Лоддир рассмеялся и сбросил чешую доспеха. Борин не удержался от короткого крика: ибо перед ним свивались кольца дракона. Алая чешуя — пламя и кровь. Глаза — омуты золота. И на багровой грудине злорадно сияет Золотое Кольцо.
— У тебя кончились слова, скальд? — насмешливо спросил дракон.
— Зачем тебе понадобилось убивать моих родичей?
— Незачем. Они просто оказались в Медной Палате в неподходящее время. Удача изменила им. Это называется охамингья, а еще нерсейль, неудача. Такое со всеми бывает. Мне жаль. Но эти славные Фаринги кое-что мне задолжали, и я пришёл забрать должок.
— Так ты не хотел убивать Тора?
— Зачем бы мне это?..
— Теперь мне жаль. Всё равно придется тебя убить, змей огнекрылый.
Затем разверзлась пасть, сверкнули зубы, и был нанесён удар. Последний удар, дедовым мечем в золотой глаз. И когда драконьи челюсти сомкнулись, дверг был уверен — мозг его врага брызнул наружу.
* * *
Он шагнул через труп дракона. Некому было исцелить героя от ран. Он шёл в бреду, ничего не видя пред собою. Чёрный меч торчал над поверженным врагом. Борин не заметил, что шагает уже не по горам, нет, что он идёт по мосту, окутанному туманом. Края моста обвалились, перил никогда не было, и сколотый камень обрывался над пропастью. Вдалеке кричали птицы.
А впереди сияли золочёные врата Чертогов Предков.
Сага о Дэоре сыне Хьёрина
Имя ничтожного
Туман разомкнул холодные липкие пальцы. Охотник замер.

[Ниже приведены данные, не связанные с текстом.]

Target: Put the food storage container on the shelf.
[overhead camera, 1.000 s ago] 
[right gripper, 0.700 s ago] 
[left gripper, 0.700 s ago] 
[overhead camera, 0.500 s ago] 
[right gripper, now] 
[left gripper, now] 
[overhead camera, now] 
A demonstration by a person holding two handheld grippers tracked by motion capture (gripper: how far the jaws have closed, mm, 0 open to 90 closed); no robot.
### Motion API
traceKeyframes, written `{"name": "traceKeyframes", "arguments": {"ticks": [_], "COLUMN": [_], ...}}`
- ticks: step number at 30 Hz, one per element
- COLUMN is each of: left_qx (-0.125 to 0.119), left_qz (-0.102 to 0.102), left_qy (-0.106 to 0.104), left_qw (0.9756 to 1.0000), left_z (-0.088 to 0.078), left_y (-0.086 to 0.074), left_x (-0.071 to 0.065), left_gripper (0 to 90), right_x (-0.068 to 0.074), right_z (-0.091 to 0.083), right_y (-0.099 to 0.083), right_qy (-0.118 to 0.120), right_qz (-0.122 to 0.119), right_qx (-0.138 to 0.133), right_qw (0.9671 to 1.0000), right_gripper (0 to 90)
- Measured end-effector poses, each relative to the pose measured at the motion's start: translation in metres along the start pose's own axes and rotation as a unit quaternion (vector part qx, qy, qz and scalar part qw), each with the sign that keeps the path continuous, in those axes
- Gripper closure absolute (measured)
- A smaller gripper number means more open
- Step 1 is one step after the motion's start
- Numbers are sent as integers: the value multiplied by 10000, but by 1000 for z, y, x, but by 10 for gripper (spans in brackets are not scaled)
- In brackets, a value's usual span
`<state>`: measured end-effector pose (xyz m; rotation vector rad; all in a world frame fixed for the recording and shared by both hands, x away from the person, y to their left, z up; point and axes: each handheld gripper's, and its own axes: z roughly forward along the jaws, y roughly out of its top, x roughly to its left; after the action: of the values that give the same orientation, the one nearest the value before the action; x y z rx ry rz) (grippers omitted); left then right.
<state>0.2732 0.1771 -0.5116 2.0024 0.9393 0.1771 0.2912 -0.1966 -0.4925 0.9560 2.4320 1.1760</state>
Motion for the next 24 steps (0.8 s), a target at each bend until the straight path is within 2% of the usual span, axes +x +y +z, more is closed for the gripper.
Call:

Перед ним расстилалось поле. Оно чем-то напоминало труп на распутье. Мёртвое поле…
И холмы.
Холмы, поросшие сухой низенькой травкой, грязно-жёлтой, тянулись до самого виднокрая. На одном возвышался чёрный обугленный крест, точно страж. "Чья-то могила", — вспомнил охотник погребальный обычай южан. Крест словно упирался в небо. Низкое, серое, сухое небо… Дэор был уверен: это не тучи и не облака, небосклон здесь всегда был таким, сам по себе, никогда здешние холмы и травы не знали солнца…
И здесь не бывает ночи.
Землю и небо соединяла корявая сосна. Она в одиночестве росла на соседнем от креста холме, прямо перед Дэором. Издалека её кора отливала синим, а верхушка была похожа на кудрявую девичью головку. Горбатая скрюченная старуха с ликом юной красавицы… Впрочем, может, наоборот — молодая богиня со старым, разбитым болезнями телом.